JFK uses this quote to get support from the citizens of America by showing that he too
is religious. This is to invoke a connection between him and many of citizens by
showing that they both are religious and believe in god.
JFK also uses logos in his speech. Logos is the appeal to logic. JFK says, In
your hands, my fellow citizens, more than mine, will rest the final success or failure of
our course. This means that the country success or failure of the country is caused by
the citizens of the country and not by their leader. This uses logos because even though
the president has a lot of power over the country, the country is made up of the people
the country cant do anything without the people and is reliant on the citizens. He uses
this to remind the people that they are a part of the country and can make decisions.
Later JFK says, But neither can two great and powerful groups of nations take comfort
from our present course--both sides overburdened by the cost of modern weapons, both
rightly alarmed by the steady spread of the deadly atom, yet both racing to alter that
uncertain balance of terror that stays the hand of mankind's final war. By this JFK
means that both countries are suffering due to the threat and cost of nuclear weapons.
He uses the logic that if the countries gave up on creating more weapons, they would
both have more money and feel safer. If the US and USSR were to continue on the
current path that they would eventually end the world in a nuclear war.JFK also says,
Let both sides seek to invoke the wonders of science instead of its terrors. Together let
us explore the stars, conquer the deserts, eradicate disease, tap the ocean depths and
encourage the arts and commerce. With this JFK mentions that if the US could achieve
peace with the USSR that together they could do anything. He uses the logic that if the
two strongest countries work together they invent and discover new amazing things.
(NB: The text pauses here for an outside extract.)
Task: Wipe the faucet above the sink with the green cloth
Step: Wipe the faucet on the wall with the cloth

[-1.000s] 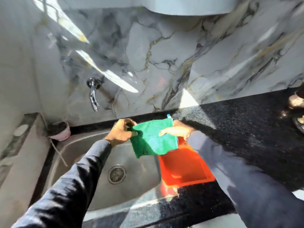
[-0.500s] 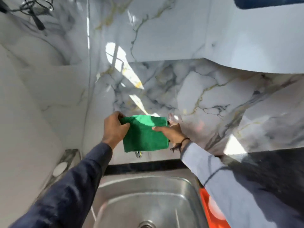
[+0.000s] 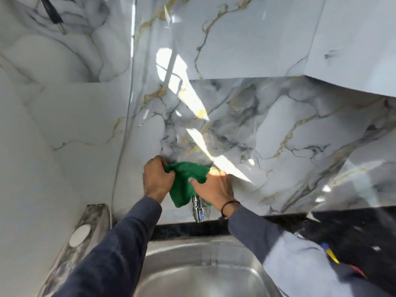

He

believes that together they could cure diseases, explore space, and discover new things
in the ocean.
Overall, JFK uses ethos, pathos, and logos, to gain support from his audience
and to help achieve the purpose of his speech. JFK uses ethos by associating himself
with the past presidents and by saying that he will keep his word. He uses pathos by
having the audience empathize with him through their love of freedom and religious
beliefs. Finally he use logos by reminding the people of their power and duty to the
country, and by explaining what is possible if the US was at peace with the USSR.
Overall, JFK uses ethos, pathos, and logos to gain support from his audience.